This exercise calls for every line of the listing below that contains the word "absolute".

> _DATA SECTION_
***

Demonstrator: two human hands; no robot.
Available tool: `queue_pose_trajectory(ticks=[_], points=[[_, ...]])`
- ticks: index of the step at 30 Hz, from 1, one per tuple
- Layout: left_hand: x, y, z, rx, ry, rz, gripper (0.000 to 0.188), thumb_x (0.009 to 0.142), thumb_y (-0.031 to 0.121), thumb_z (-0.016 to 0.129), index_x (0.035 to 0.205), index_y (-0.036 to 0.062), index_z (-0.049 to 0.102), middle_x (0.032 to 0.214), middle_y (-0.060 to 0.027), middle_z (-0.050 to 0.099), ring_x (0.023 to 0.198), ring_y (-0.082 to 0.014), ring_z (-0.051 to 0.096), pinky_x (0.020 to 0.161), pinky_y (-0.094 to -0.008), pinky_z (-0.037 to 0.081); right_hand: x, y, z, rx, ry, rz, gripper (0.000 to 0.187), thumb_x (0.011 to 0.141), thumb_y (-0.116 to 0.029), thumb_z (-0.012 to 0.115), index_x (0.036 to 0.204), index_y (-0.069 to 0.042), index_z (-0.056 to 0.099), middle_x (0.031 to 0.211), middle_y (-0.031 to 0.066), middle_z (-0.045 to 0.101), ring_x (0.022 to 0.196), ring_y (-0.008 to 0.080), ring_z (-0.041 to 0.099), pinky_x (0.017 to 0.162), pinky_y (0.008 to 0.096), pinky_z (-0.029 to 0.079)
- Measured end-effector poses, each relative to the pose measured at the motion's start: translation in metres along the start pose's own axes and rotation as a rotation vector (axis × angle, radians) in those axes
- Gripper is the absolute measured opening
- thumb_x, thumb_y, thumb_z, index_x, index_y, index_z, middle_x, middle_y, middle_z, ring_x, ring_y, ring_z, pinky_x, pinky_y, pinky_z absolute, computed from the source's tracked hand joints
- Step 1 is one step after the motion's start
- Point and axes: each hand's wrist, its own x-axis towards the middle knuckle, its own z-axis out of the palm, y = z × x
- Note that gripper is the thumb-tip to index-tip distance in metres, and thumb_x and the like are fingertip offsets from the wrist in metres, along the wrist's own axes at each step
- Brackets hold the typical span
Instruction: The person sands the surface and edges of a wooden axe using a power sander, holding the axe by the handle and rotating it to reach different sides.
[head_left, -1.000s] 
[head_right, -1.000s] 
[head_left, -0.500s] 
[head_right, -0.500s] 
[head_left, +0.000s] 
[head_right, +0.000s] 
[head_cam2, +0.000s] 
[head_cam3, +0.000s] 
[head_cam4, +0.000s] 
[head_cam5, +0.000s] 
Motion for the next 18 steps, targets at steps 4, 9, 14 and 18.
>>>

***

> _TASK OUTPUT_
- Gripper is the absolute measured opening
- thumb_x, thumb_y, thumb_z, index_x, index_y, index_z, middle_x, middle_y, middle_z, ring_x, ring_y, ring_z, pinky_x, pinky_y, pinky_z absolute, computed from the source's tracked hand joints

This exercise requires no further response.